Tuttavia, si possono spiegare quali sono le condizioni che secondo dottrina e giurisprudenza determinano l'incapacità di intendere e di volere di un soggetto, applicandone le conseguenze al caso di specie.

Gli atti giuridici, in generale, possono venire posti in essere solo da soggetti ritenuti dalla legge "capaci".
L'ordinamento giuridico attribuisce la capacità di agire a tutti gli ultradiciottenni ex art. 2 del c.c. (oltre ai minori emancipati) e prevede nel dettaglio, invece, i casi in cui i soggetti sono considerati incapaci.
In particolare, per quanto qui di interesse, saranno considerati incapaci a stipulare una donazione:
- i soggetti interdetti (art. 414 del c.c.), inabilitati (art. 415 del c.c.) o beneficiari di un amministratore di sostegno (art. 404 del c.c.), cioè coloro che sono stati reputati non in grado di provvedere ai propri interessi da un provvedimento dell'autorità giudiziaria. Queste persone possono agire solo per mezzo di rappresentanti legali, quali il tutore e l'amministratore di sostegno;
- i soggetti che, sebbene non interdetti, si provino essere stati per qualsiasi causa, anche transitoria, incapaci d'intendere o di volere al momento in cui gli atti sono stati compiuti, ai sensi dell'importantissima norma contenuta nell'art. 428 del c.c. e, per quanto riguarda la donazione, anche nell'art. 775 del c.c..

Nel caso di specie, si presume che l'anziana donataria non si trovasse già in stato di interdizione al momento della stipulazione dell'atto di donazione, altrimenti l'atto sarebbe senz'altro annullabile, se compiuto in prima persona.

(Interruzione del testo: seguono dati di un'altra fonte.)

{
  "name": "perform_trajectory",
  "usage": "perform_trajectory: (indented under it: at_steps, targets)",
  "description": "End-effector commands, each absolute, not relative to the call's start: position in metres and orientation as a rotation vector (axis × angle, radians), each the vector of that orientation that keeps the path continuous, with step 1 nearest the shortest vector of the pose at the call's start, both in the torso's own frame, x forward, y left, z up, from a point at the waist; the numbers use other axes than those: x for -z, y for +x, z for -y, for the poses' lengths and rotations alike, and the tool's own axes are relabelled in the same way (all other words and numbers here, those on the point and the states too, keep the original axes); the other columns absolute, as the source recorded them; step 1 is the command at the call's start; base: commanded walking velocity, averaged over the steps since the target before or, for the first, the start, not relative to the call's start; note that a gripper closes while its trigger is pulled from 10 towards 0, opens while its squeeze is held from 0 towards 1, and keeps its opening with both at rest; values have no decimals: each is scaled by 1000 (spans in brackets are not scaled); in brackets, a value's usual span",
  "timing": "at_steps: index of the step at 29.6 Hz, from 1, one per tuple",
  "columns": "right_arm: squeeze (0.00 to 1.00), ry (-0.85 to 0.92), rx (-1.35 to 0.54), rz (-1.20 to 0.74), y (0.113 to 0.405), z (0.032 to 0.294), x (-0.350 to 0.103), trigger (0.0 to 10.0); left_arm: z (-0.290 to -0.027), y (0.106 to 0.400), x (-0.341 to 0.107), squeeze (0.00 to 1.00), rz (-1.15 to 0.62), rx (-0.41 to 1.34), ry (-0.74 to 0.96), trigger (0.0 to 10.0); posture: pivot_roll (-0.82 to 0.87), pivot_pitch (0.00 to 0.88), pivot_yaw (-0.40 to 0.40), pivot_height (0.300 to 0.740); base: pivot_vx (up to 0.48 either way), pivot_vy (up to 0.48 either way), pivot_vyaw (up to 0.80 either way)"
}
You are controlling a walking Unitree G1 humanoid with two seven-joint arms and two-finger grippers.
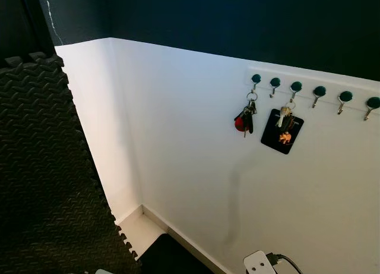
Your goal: Hang keys on a hook
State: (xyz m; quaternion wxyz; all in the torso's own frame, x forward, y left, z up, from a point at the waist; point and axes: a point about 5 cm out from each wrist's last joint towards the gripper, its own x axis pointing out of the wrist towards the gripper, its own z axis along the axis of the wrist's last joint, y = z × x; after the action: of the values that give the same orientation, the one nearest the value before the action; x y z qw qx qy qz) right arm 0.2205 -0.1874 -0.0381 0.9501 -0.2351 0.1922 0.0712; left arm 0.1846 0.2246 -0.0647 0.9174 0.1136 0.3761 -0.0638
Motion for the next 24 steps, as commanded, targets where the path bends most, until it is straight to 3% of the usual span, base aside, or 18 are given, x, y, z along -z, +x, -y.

Secondo la giurisprudenza, affinché un soggetto possa dirsi incapace di intendere o di volere (è sufficiente che manchi una delle due facoltà), è necessario che le sue facoltà intellettive e volitive risultino perturbate al punto da impedirgli una seria valutazione del contenuto e degli effetti del negozio. Non è richiesta una totale privazione delle sue facoltà, essendo sufficiente una menomazione delle stesse tale da impedire la formazione di una volontà cosciente (v. tra le altre Cass. civ. n. 856/2007).
Certamente, la presenza di un deficit neuro cognitivo medicalmente accertato può essere la causa di una incapacità di intendere o di volere del soggetto, tanto più in relazione ad un negozio giuridico, come la donazione, che implica una disposizione del proprio patrimonio di elevata importanza: si tratta, infatti, di fare un "regalo", senza ricevere un corrispettivo, con conseguente depauperamento del patrimonio del donatario. Non a caso, la donazione è il tipico atto che, se attuato da un incapace munito di rappresentante legale, richiede sempre l'autorizzazione del giudice (v. ad esempio per i minori l'art. 320 c.c.).

La vicenda in esame, quindi, potrebbe rientrare nella previsione normativa degli artt. 428 e 775 c.c.

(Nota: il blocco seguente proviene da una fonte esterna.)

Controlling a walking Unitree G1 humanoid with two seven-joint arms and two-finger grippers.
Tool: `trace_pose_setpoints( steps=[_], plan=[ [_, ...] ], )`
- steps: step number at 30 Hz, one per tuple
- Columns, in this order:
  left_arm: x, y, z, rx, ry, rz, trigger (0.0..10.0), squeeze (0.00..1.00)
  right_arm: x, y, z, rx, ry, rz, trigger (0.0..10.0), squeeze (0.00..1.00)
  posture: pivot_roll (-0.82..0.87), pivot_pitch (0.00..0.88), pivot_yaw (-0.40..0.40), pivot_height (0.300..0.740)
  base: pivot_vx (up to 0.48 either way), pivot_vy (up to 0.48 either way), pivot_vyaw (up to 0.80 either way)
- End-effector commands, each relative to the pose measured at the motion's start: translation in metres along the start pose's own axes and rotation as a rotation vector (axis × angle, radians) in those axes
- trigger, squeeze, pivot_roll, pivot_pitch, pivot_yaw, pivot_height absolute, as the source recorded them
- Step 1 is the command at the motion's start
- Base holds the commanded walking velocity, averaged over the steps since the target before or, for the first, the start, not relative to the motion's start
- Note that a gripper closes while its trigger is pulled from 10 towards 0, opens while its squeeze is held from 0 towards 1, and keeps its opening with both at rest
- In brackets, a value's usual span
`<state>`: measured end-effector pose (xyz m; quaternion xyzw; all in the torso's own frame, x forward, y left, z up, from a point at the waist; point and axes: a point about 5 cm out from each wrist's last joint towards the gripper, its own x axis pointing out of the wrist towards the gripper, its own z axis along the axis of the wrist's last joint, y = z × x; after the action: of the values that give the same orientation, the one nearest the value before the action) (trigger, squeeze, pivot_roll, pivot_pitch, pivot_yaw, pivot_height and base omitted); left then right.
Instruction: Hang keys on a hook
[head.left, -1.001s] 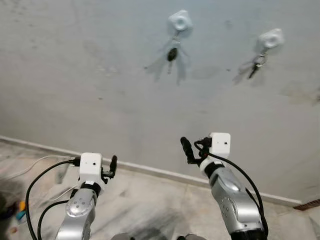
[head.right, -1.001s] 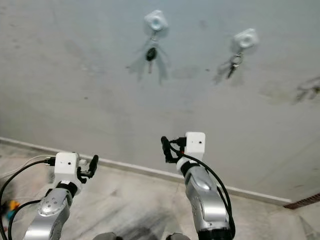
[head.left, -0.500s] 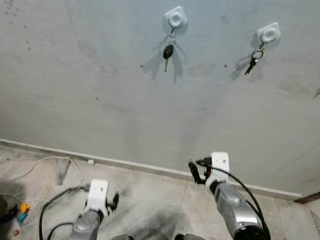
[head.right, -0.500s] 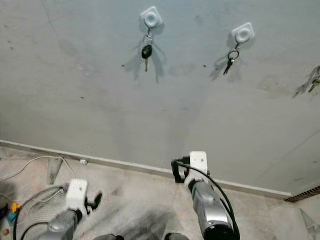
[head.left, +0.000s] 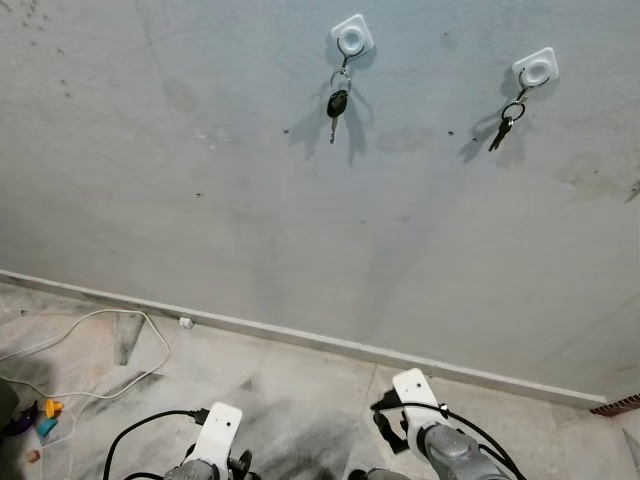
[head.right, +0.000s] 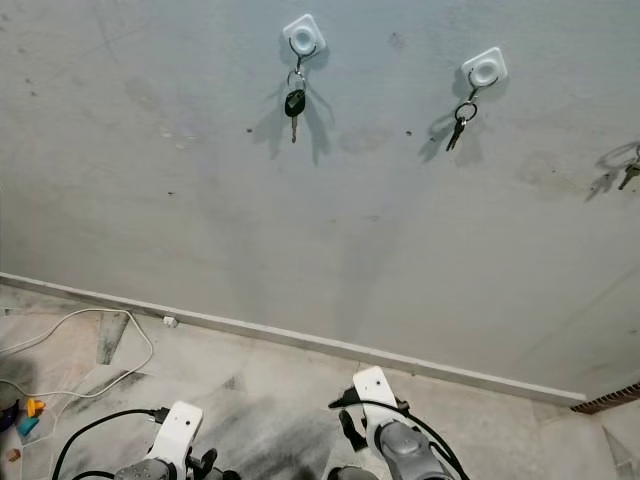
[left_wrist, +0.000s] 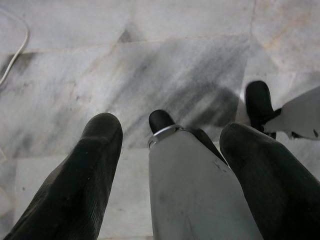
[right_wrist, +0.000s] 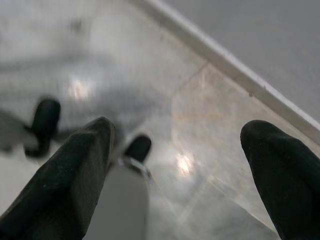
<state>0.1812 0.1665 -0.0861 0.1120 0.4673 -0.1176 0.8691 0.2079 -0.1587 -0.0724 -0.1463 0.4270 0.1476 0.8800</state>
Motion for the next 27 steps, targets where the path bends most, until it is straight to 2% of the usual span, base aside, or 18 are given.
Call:
trace_pose_setpoints(
  steps=[1,2,5,9,13,24,27],
  plan=[
    [-0.002,-0.006,-0.017,0.027,0.065,-0.012,10.0,0.0,-0.003,0.003,-0.018,-0.049,0.064,0.018,10.0,0.0,0.06,0.088,-0.057,0.74,0.0,0.0,0.8],
    [-0.002,-0.006,-0.019,0.032,0.075,-0.01,10.0,0.0,-0.004,0.004,-0.024,-0.083,0.084,0.028,10.0,0.0,0.06,0.088,-0.06,0.74,0.0,0.0,0.8],
    [-0.003,-0.006,-0.021,0.032,0.088,0.003,10.0,0.0,-0.005,0.006,-0.026,-0.098,0.095,0.043,10.0,0.0,0.06,0.089,-0.058,0.74,0.0,0.0,0.8],
    [-0.003,-0.007,-0.023,0.032,0.099,0.01,10.0,0.0,-0.003,0.009,-0.021,-0.071,0.071,0.051,10.0,0.0,0.06,0.09,-0.054,0.74,0.0,0.0,0.8],
    [-0.002,-0.009,-0.022,0.084,0.11,0.007,10.0,0.0,0.0,0.018,-0.012,-0.136,0.051,0.088,10.0,0.0,0.06,0.09,-0.049,0.74,0.0,0.0,0.8],
    [0.0,-0.013,-0.017,0.118,0.117,0.024,10.0,0.0,0.0,0.019,-0.011,-0.146,0.049,0.096,10.0,0.0,0.06,0.095,-0.041,0.74,0.0,0.0,0.8],
    [-0.002,-0.01,-0.023,0.125,0.12,0.033,10.0,0.0,-0.001,0.02,-0.013,-0.139,0.052,0.097,10.0,0.0,0.06,0.102,-0.035,0.74,0.0,0.0,0.8]
  ],
)
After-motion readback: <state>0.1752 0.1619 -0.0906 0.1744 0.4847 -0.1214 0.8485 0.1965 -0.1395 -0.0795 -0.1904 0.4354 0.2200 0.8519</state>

Tuttavia, l'atto di donazione risale al 2002: tale circostanza fa emergere l'ormai avvenuta prescrizione del diritto a chiedere l'annullamento dell'atto sia da parte della donataria stessa che dei suoi eredi, i quali avevano solo 5 anni di tempo decorrenti dal momento in cui la donazione si è perfezionata.
Va sottolineato che la Corte Costituzionale è stata investita della questione concernente la legittimità costituzionale della norma relativa al termine prescrizionale in riferimento agli eredi (si è sostenuto che essi avrebbero potuto chiedere l'annullamento anche oltre i 5 anni, risultando altrimenti discriminati rispetto agli eredi che erano divenuti tali prima dello scadere del termine quinquennale), ma la Consulta ha dichiarato la manifesta infondatezza della questione con la decisione n. 206/2008 ("[...] la posizione dell'erede che sia divenuto tale dopo il decorso di cinque anni dal giorno in cui la donazione è stata fatta non è comparabile con quella di chi sia divenuto tale prima di tale termine, dal momento che solo il secondo è titolare del diritto di ottenere l’annullamento della donazione, laddove il primo non è più titolare di tale diritto, essendosi lo stesso prescritto già in capo al suo dante causa").

La donazione rileverà comunque a fini successori, in quanto il bene oggetto della stessa dovrà essere conferito in collazione se eredi saranno i figli della donna (v. artt. 737 e seguenti c.c.).